## What you need to do
The records below are to be repeated exactly, minus any pictures.

------

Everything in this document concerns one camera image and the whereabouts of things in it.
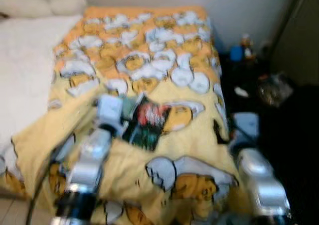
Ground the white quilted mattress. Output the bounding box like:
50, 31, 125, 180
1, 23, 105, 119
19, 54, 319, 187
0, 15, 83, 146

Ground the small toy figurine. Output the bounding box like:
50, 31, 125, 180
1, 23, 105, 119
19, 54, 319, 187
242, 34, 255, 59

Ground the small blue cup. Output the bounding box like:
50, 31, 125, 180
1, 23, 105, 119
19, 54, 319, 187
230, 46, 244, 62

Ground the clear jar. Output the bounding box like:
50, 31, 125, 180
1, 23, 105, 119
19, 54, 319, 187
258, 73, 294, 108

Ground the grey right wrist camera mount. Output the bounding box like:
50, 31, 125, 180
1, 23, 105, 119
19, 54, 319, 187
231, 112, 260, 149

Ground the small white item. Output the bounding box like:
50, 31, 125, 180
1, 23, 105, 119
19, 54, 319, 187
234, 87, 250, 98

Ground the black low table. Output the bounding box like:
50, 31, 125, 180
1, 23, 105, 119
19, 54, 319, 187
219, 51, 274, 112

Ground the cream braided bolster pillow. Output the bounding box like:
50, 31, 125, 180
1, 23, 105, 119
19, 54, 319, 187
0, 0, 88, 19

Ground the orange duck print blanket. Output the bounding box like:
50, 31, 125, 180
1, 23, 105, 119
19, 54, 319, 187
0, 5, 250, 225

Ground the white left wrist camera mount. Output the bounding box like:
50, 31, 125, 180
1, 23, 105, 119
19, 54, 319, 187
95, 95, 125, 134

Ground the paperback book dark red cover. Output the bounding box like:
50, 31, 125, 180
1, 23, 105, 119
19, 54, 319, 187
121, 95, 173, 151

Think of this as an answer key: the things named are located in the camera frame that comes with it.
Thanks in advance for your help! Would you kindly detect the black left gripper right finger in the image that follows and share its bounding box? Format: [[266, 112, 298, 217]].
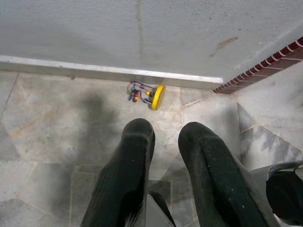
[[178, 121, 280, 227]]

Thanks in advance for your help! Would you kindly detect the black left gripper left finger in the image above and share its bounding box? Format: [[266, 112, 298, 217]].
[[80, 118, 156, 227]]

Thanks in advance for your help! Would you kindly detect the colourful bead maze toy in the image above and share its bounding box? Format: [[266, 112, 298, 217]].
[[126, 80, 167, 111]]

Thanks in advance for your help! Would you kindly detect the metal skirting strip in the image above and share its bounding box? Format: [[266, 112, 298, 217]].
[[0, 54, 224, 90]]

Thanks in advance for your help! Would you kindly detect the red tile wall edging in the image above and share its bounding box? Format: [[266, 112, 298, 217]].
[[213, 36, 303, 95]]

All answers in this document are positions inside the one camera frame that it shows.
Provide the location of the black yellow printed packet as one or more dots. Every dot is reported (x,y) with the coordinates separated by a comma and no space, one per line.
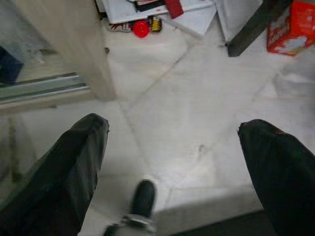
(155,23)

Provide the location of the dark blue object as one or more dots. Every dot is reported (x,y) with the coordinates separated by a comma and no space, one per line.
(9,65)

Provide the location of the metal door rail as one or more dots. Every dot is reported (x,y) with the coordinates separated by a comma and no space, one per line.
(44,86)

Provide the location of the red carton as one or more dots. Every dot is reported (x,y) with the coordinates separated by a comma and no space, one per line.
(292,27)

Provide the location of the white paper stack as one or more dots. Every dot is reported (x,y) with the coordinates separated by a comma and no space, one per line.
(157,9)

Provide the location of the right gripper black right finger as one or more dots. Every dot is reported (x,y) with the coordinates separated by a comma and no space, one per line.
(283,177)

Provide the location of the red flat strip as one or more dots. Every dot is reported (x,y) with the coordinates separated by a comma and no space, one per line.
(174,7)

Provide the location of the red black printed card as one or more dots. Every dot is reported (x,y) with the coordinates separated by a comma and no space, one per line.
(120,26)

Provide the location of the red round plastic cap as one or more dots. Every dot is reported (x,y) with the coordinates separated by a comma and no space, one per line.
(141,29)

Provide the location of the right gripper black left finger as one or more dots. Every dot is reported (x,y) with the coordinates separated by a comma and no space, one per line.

------

## Exercise answer
Everything in this document concerns one camera image and the whereabouts of things in it.
Ground the white quilted mattress. Output the bounding box like:
50, 31, 125, 180
1, 23, 105, 119
19, 54, 319, 187
0, 15, 83, 146

Ground the small toy figurine. Output the bounding box like:
50, 31, 125, 180
1, 23, 105, 119
19, 54, 319, 187
242, 34, 255, 59

Ground the small blue cup. Output the bounding box like:
50, 31, 125, 180
1, 23, 105, 119
19, 54, 319, 187
230, 46, 244, 62

Ground the clear jar. Output the bounding box like:
50, 31, 125, 180
1, 23, 105, 119
19, 54, 319, 187
258, 73, 294, 108

Ground the grey right wrist camera mount. Output the bounding box like:
50, 31, 125, 180
1, 23, 105, 119
19, 54, 319, 187
231, 112, 260, 149

Ground the small white item. Output the bounding box like:
50, 31, 125, 180
1, 23, 105, 119
19, 54, 319, 187
234, 87, 250, 98

Ground the black low table. Output the bounding box like:
50, 31, 125, 180
1, 23, 105, 119
19, 54, 319, 187
219, 51, 274, 112

Ground the cream braided bolster pillow. Output the bounding box like:
50, 31, 125, 180
1, 23, 105, 119
19, 54, 319, 187
0, 0, 88, 19

Ground the orange duck print blanket. Output the bounding box like:
50, 31, 125, 180
1, 23, 105, 119
19, 54, 319, 187
0, 5, 250, 225

Ground the white left wrist camera mount. Output the bounding box like:
50, 31, 125, 180
1, 23, 105, 119
19, 54, 319, 187
95, 95, 125, 134

Ground the paperback book dark red cover. Output the bounding box like:
50, 31, 125, 180
1, 23, 105, 119
19, 54, 319, 187
121, 95, 173, 151

Think of this as an answer key: the things named are located in the camera frame that comes with it.
Thanks in advance for your help! Would you kindly detect the black left gripper right finger in the image that follows and share its bounding box? Format: [[266, 112, 298, 217]].
[[178, 121, 280, 227]]

Thanks in advance for your help! Would you kindly detect the black left gripper left finger in the image above and share its bounding box? Format: [[266, 112, 298, 217]].
[[80, 118, 156, 227]]

Thanks in advance for your help! Would you kindly detect the colourful bead maze toy in the image above and share its bounding box? Format: [[266, 112, 298, 217]].
[[126, 80, 167, 111]]

Thanks in advance for your help! Would you kindly detect the metal skirting strip in the image above and share its bounding box? Format: [[266, 112, 298, 217]].
[[0, 54, 224, 90]]

Thanks in advance for your help! Would you kindly detect the red tile wall edging in the image above and share its bounding box? Format: [[266, 112, 298, 217]].
[[213, 36, 303, 95]]

All answers in this document are positions inside the one camera frame that it shows.
Provide the location of the black yellow printed packet as one or more dots. Every dot is reported (x,y) with the coordinates separated by a comma and no space, one per line.
(155,23)

Provide the location of the dark blue object as one or more dots. Every dot is reported (x,y) with the coordinates separated by a comma and no space, one per line.
(9,65)

Provide the location of the metal door rail as one or more dots. Every dot is reported (x,y) with the coordinates separated by a comma and no space, one per line.
(44,86)

Provide the location of the red carton as one or more dots. Every dot is reported (x,y) with the coordinates separated by a comma and no space, one per line.
(292,27)

Provide the location of the white paper stack as one or more dots. Every dot is reported (x,y) with the coordinates separated by a comma and no space, one per line.
(157,9)

Provide the location of the right gripper black right finger as one or more dots. Every dot is reported (x,y) with the coordinates separated by a comma and no space, one per line.
(283,177)

Provide the location of the red flat strip as one or more dots. Every dot is reported (x,y) with the coordinates separated by a comma and no space, one per line.
(174,7)

Provide the location of the red black printed card as one or more dots. Every dot is reported (x,y) with the coordinates separated by a comma and no space, one per line.
(120,26)

Provide the location of the red round plastic cap as one or more dots. Every dot is reported (x,y) with the coordinates separated by a comma and no space, one per line.
(141,29)

Provide the location of the right gripper black left finger as one or more dots. Every dot is reported (x,y) with the coordinates separated by a comma and no space, one per line.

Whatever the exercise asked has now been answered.